## Exercise
The expected result is the full listing, retyped exactly, without a single picture.

## Data provided
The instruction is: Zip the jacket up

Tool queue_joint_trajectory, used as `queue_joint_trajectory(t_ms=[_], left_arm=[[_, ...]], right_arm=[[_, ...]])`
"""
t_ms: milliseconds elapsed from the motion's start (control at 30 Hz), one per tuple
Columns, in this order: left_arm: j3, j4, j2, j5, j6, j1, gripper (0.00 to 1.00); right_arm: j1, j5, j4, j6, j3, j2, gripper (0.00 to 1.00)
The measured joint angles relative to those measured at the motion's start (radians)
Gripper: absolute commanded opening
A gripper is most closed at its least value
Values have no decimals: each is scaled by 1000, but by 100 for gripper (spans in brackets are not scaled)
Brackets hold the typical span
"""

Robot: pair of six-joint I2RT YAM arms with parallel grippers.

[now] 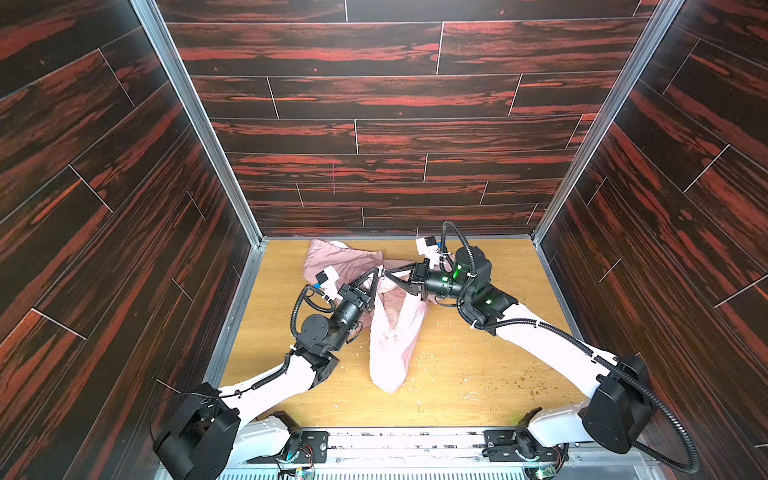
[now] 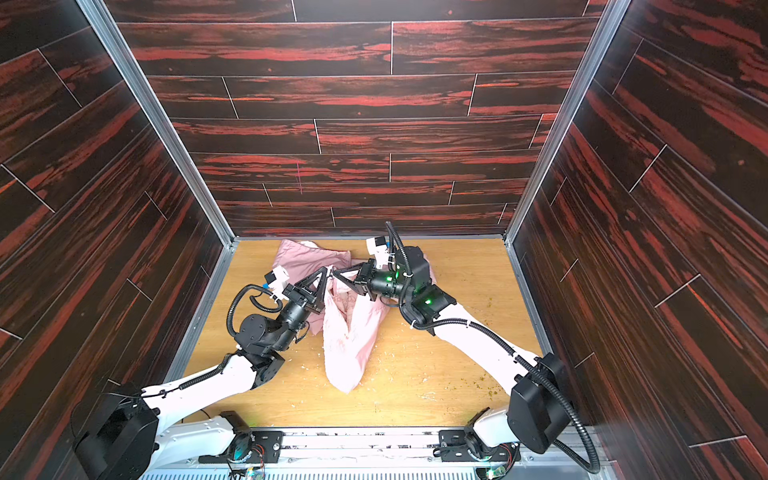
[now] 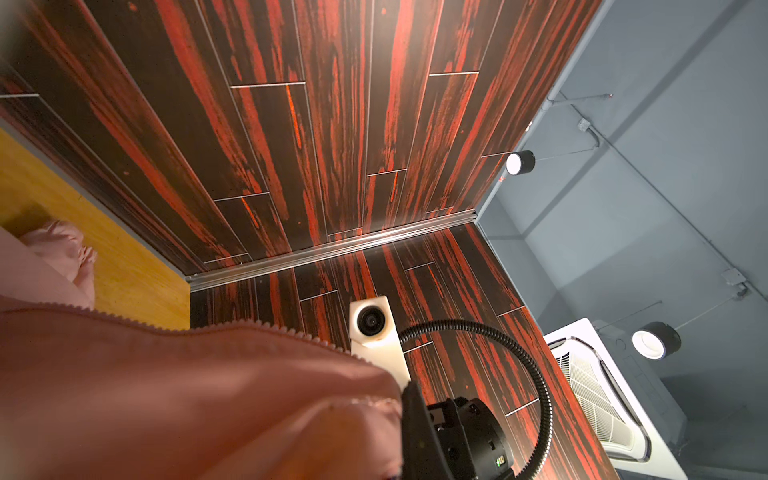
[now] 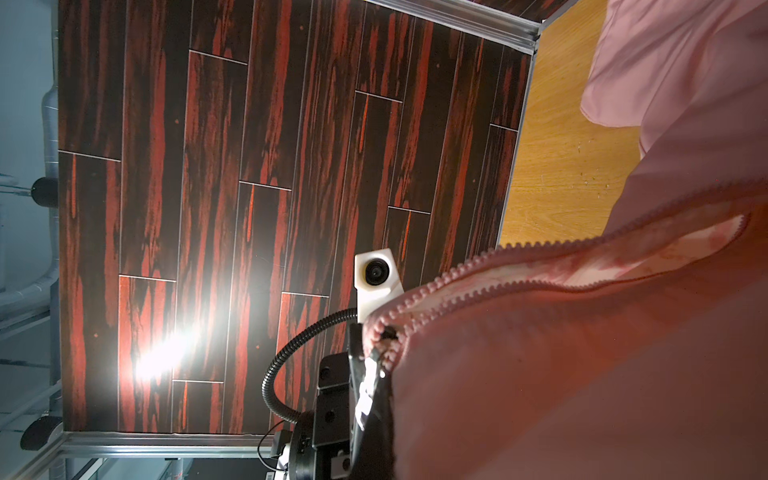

## Answer section
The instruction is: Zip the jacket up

Tool queue_joint_trajectory, used as `queue_joint_trajectory(t_ms=[_], left_arm=[[_, ...]], right_arm=[[_, ...]])`
"""
t_ms: milliseconds elapsed from the motion's start (control at 30 Hz), one per tuple
Columns, in this order: left_arm: j3, j4, j2, j5, j6, j1, gripper (0.00 to 1.00); right_arm: j1, j5, j4, j6, j3, j2, gripper (0.00 to 1.00)
The measured joint angles relative to those measured at the motion's start (radians)
Gripper: absolute commanded opening
A gripper is most closed at its least value
Values have no decimals: each is scaled by 1000, but by 100 for gripper (spans in brackets are not scaled)
Brackets hold the typical span
"""

Robot: pair of six-joint I2RT YAM arms with parallel grippers.

[now] 
[now] 
[now] 
[now] 

The response is now complete.